**Task directions:** When the word "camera" shows up in a line of the data below, copy that whole line.

**Task data:**
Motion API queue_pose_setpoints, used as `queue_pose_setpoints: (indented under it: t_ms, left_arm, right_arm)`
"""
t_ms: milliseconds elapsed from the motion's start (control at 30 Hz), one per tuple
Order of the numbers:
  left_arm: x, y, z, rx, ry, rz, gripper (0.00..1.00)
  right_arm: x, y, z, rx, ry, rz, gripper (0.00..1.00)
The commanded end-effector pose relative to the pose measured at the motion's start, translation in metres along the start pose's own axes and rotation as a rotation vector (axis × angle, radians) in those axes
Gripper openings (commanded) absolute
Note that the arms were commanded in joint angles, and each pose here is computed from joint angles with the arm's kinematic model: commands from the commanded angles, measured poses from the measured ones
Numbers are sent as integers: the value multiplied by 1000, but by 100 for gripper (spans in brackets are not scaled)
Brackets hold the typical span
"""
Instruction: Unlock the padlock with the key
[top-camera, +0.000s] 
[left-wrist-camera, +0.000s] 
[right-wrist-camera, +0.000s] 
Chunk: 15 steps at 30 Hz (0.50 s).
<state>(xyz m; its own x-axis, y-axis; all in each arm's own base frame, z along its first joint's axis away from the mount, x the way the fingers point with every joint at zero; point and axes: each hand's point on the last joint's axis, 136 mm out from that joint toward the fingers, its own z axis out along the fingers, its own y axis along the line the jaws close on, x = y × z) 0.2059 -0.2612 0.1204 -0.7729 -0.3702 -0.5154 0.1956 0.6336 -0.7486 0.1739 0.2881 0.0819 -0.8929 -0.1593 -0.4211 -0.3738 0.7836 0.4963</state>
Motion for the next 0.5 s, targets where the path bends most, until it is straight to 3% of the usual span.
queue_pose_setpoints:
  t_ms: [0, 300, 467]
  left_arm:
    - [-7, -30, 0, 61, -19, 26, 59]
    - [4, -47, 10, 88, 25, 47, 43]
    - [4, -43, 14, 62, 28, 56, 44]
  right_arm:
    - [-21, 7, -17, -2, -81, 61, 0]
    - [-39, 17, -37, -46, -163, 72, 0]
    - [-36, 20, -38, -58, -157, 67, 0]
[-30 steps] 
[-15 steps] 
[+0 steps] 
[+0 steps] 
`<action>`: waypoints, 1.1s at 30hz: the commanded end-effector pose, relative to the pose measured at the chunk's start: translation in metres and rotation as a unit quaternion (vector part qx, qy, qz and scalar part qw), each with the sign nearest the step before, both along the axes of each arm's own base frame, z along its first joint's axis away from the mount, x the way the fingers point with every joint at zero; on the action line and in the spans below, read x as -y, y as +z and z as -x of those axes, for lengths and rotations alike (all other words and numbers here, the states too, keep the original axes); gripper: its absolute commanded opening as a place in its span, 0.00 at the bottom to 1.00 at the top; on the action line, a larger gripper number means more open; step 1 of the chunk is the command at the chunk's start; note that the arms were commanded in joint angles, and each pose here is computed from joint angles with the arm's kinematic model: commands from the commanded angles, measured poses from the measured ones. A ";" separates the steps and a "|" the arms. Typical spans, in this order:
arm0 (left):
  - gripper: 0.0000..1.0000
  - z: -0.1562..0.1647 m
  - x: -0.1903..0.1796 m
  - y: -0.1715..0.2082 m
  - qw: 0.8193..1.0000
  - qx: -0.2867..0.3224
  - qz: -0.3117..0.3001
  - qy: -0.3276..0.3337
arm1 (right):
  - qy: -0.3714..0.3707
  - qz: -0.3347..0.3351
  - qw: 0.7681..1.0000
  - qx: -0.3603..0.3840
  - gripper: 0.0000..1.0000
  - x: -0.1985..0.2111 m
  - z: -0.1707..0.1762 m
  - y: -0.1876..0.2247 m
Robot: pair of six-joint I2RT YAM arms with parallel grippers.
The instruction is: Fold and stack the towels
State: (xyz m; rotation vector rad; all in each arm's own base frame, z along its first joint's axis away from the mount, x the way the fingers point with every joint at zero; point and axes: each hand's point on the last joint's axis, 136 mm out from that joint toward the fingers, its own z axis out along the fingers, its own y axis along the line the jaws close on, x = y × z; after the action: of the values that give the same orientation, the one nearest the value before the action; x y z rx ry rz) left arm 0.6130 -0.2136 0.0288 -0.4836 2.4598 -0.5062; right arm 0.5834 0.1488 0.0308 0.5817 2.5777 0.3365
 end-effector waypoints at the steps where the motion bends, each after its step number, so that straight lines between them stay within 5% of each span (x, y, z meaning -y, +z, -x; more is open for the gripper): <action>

**Reply to the exercise:**
[top-camera, +0.000s] 
[left-wrist-camera, +0.000s] 
[right-wrist-camera, +0.000s] 

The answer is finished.